When can I retire?
Back in the day, it was more common for employers to offer pensions. Basically, after working for 30 years, an employee would receive X% of their salary for the rest of their lives. When that was the norm, the question of “When can I retire?” was much more straightforward. You could simply retire whenever you could start receiving your pension.
Pensions are becoming increasingly rare, and it’s now more common for employees to fund their own retirements by saving in a 401(k), IRA, 403(b), etc. This has added a lot of variability to the answer of when one can retire. It ultimately comes down to how much you save.
How much do I need to save to retire?
It is typically recommended to save at least 15% of your pre-tax income towards retirement. With this savings rate, it would take approximately 40-45 years to save for retirement. In other words, if you started working and saving in your 20s, then you would be able to retire in your 60s. Of course, there’s some variation to this depending on how both your income and your spending might vary throughout your life.
How can I retire sooner?
If you want to retire sooner, you can increase your savings rate. Increasing your savings rate also means you’re spending less, so you need a smaller nest egg, but you’re saving even more to get there. With that, increasing your savings rate can greatly accelerate your time to retirement. Even saving 5% more of your income can enable you to retire 5-10 years sooner!
The calculator below starts by determining how much you need to retire based on your monthly spending. It then looks at how much you have saved so far, how much you can save every month, and what investment returns you expect on your savings.
- Monthly Spending – How much you spend every month. You can get this from looking at your monthly budget or tracking your expenses for a month.
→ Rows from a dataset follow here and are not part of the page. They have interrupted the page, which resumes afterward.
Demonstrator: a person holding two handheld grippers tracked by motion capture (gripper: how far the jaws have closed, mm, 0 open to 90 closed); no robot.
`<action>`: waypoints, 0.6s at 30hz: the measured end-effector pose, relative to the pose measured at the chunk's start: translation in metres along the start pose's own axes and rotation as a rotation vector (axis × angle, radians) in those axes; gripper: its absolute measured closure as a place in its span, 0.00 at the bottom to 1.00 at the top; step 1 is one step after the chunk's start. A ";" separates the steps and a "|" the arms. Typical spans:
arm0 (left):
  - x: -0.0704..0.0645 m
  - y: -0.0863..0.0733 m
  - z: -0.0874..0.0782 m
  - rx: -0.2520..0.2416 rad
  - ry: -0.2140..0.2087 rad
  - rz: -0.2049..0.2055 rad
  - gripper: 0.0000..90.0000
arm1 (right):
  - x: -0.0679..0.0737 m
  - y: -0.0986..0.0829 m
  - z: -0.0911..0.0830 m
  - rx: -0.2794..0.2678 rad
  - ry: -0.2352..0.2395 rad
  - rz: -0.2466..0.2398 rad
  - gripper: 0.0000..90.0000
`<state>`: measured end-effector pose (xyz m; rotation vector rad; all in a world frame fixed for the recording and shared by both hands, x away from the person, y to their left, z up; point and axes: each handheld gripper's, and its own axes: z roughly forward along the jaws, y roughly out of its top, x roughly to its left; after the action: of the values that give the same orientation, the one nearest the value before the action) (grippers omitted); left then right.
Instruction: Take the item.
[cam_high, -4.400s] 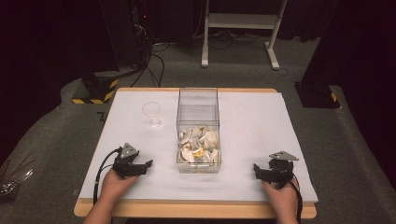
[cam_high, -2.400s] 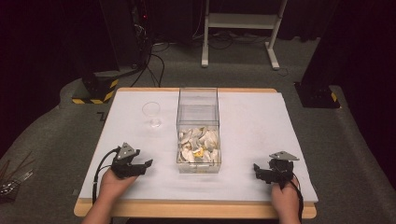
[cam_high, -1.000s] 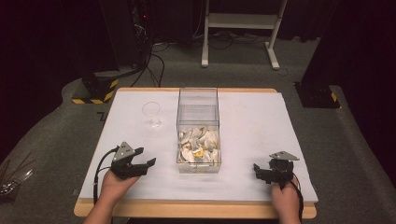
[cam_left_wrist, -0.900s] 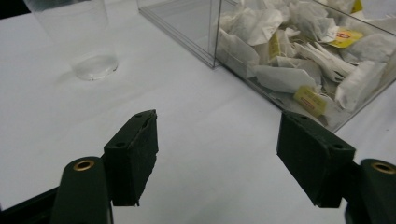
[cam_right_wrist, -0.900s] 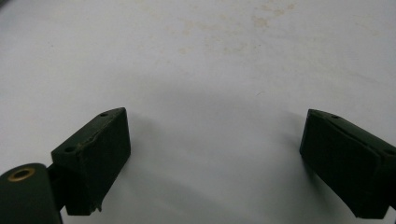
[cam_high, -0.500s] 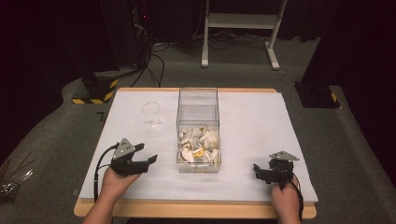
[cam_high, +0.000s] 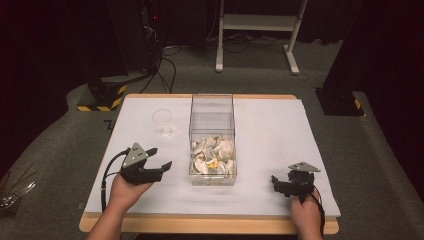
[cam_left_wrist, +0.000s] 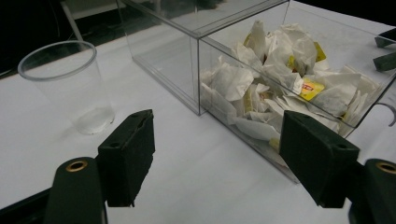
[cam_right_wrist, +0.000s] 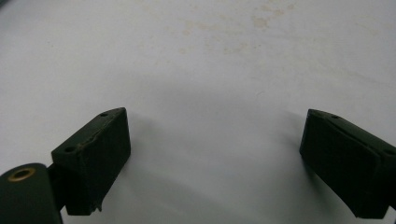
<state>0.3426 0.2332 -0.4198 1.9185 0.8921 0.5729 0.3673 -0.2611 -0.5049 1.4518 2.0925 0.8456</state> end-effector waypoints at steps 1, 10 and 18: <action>0.000 0.002 0.000 -0.005 -0.003 0.000 0.30 | 0.000 0.000 0.000 0.000 0.001 0.001 0.10; -0.002 0.014 0.007 -0.017 -0.040 -0.008 0.30 | 0.000 0.000 0.000 0.000 0.000 0.003 0.10; -0.008 0.023 0.017 -0.018 -0.073 -0.005 0.30 | 0.000 0.000 0.000 -0.001 0.000 0.000 0.10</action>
<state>0.3576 0.2108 -0.4076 1.9087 0.8422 0.5030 0.3673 -0.2611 -0.5050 1.4516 2.0914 0.8466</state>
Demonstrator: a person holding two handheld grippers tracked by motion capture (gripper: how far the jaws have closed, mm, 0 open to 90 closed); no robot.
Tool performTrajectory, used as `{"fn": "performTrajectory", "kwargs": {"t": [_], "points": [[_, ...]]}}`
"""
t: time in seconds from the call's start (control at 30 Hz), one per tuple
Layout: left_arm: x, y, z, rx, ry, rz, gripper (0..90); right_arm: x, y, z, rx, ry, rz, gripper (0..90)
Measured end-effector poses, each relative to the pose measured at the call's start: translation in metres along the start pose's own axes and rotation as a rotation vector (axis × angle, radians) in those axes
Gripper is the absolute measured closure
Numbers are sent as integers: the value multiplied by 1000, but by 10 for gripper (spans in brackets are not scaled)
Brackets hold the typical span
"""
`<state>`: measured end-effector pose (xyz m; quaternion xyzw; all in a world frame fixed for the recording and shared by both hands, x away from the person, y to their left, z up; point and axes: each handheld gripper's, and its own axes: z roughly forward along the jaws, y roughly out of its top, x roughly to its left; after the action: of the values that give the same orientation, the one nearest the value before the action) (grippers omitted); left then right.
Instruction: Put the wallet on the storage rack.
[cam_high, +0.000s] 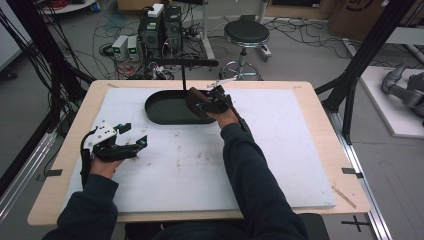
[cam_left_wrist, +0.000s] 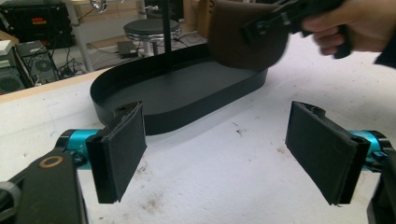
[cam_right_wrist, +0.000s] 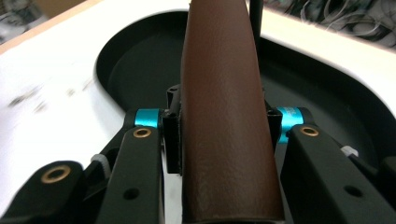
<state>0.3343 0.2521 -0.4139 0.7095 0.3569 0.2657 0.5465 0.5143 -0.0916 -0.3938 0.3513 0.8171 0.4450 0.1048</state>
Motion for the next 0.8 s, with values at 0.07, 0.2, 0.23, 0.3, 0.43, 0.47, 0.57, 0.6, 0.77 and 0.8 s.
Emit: {"fn": "performTrajectory", "kwargs": {"t": [0.07, 0.2, 0.23, 0.3, 0.43, 0.47, 0.57, 0.6, 0.77, 0.8], "points": [[0, -1, -2, 0, 0, -4, 201, 0, 4, 12, 6, 0, 26, 640], [-3, -4, -5, 0, -8, -19, 201, -1, 8, 34, 29, 4, 75, 636], [-3, -5, -6, 1, -10, -20, 201, 0, 8, 39, 14, -1, 85, 635], [-4, -6, -6, 1, -15, -23, 201, 0, 6, 44, 15, -11, 102, 617], [-5, -7, -8, 2, -23, -21, 201, -1, 3, 46, -13, -111, 122, 392], [-5, -7, -8, 2, -24, -23, 201, 0, 3, 43, -11, -165, 103, 389], [-4, -7, -8, 5, -19, -28, 201, -2, 5, 31, 12, -215, 61, 371], [-3, -7, -8, 6, -18, -29, 200, -4, 6, 26, 17, -211, 55, 371], [-5, -7, -6, 4, -20, -40, 200, -9, 4, -9, -37, -216, 8, 384], [-5, -6, -6, 4, -24, -42, 200, -12, 2, -19, -49, -214, 3, 388]]}}
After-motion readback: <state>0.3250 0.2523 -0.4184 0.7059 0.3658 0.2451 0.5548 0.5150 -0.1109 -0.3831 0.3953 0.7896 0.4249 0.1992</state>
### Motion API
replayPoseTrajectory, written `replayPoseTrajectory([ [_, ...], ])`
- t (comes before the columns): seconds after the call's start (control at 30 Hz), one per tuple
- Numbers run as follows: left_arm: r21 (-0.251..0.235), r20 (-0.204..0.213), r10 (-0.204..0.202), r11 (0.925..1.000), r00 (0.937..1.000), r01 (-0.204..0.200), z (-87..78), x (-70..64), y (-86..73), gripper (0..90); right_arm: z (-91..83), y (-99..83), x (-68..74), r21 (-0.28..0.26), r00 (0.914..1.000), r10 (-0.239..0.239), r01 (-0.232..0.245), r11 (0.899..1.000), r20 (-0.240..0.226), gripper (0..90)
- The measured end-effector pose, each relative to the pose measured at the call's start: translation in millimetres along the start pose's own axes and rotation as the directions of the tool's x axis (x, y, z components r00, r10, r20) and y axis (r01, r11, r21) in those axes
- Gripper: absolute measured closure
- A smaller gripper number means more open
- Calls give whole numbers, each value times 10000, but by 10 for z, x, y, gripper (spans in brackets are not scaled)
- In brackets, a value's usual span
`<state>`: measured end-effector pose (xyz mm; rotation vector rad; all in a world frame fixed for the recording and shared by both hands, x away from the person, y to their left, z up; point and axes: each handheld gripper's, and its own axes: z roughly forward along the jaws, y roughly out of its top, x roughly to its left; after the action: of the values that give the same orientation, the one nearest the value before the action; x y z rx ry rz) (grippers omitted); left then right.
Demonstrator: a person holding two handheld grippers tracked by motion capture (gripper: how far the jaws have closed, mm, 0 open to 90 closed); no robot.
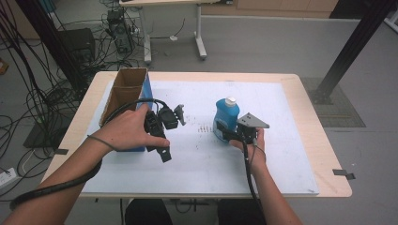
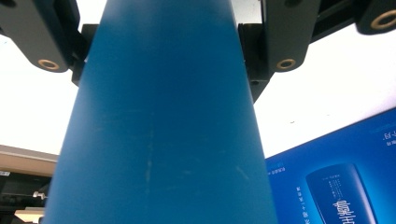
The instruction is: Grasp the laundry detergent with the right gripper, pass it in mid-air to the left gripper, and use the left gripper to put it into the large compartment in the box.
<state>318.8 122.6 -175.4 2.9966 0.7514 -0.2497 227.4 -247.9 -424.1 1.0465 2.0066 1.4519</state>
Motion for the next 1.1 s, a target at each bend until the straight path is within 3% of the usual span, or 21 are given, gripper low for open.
replayPoseTrajectory([
  [0.6,41,-15,29,10000,10000,-29,-2,7,20,91,-3,-8,19,-31,10000,-18,19,10000,60,436],
  [0.83,130,-118,211,9997,9997,-209,-14,-7,39,92,-3,-10,21,-41,10000,-52,52,10000,66,437],
  [0.9,74,-73,29,10000,10000,-28,-13,-11,26,92,-3,-12,21,-51,10000,-48,48,10000,67,437],
  [1.1,86,-105,99,9999,9999,-98,-15,-5,19,92,-3,-10,15,-45,10000,-59,59,10000,49,437],
])
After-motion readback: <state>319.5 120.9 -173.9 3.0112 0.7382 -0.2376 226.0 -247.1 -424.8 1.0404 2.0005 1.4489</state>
You can also enter a different number if you expect you will spend a different amount in retirement.
- Starting Principal – The total amount of savings and investments you have already.
- Monthly Contribution – How much you can continue saving every month.
- Rate of Investment Return – The expected return you will earn on your savings and investments. This is across the board, so if half of your money is earning 10%, and the other half is earning 4%, you would use 7% for this calculation.
- Amount Needed to Retire – This is how much you will need to have saved to retire based on the “4% withdrawal rule”. The 4% withdrawal rule estimates that you can spend about 4% of your portfolio every year and your savings will last at least 30 years. This is based on what was called the Trinity Study. It looked at different portfolio allocations and different starting years, and determined that a 4% withdrawal rate was more or less safe, i.e., the retiree would not run out of money. Market conditions and everyone’s own situations will vary, but this is a good starting point to get an idea of how much you need to retire.
- Time Until Retirement – The output will tell you how long, in years and months, before you can retire. You can play around with the Monthly Spending and Monthly Contribution to see how that affects your retirement timeline.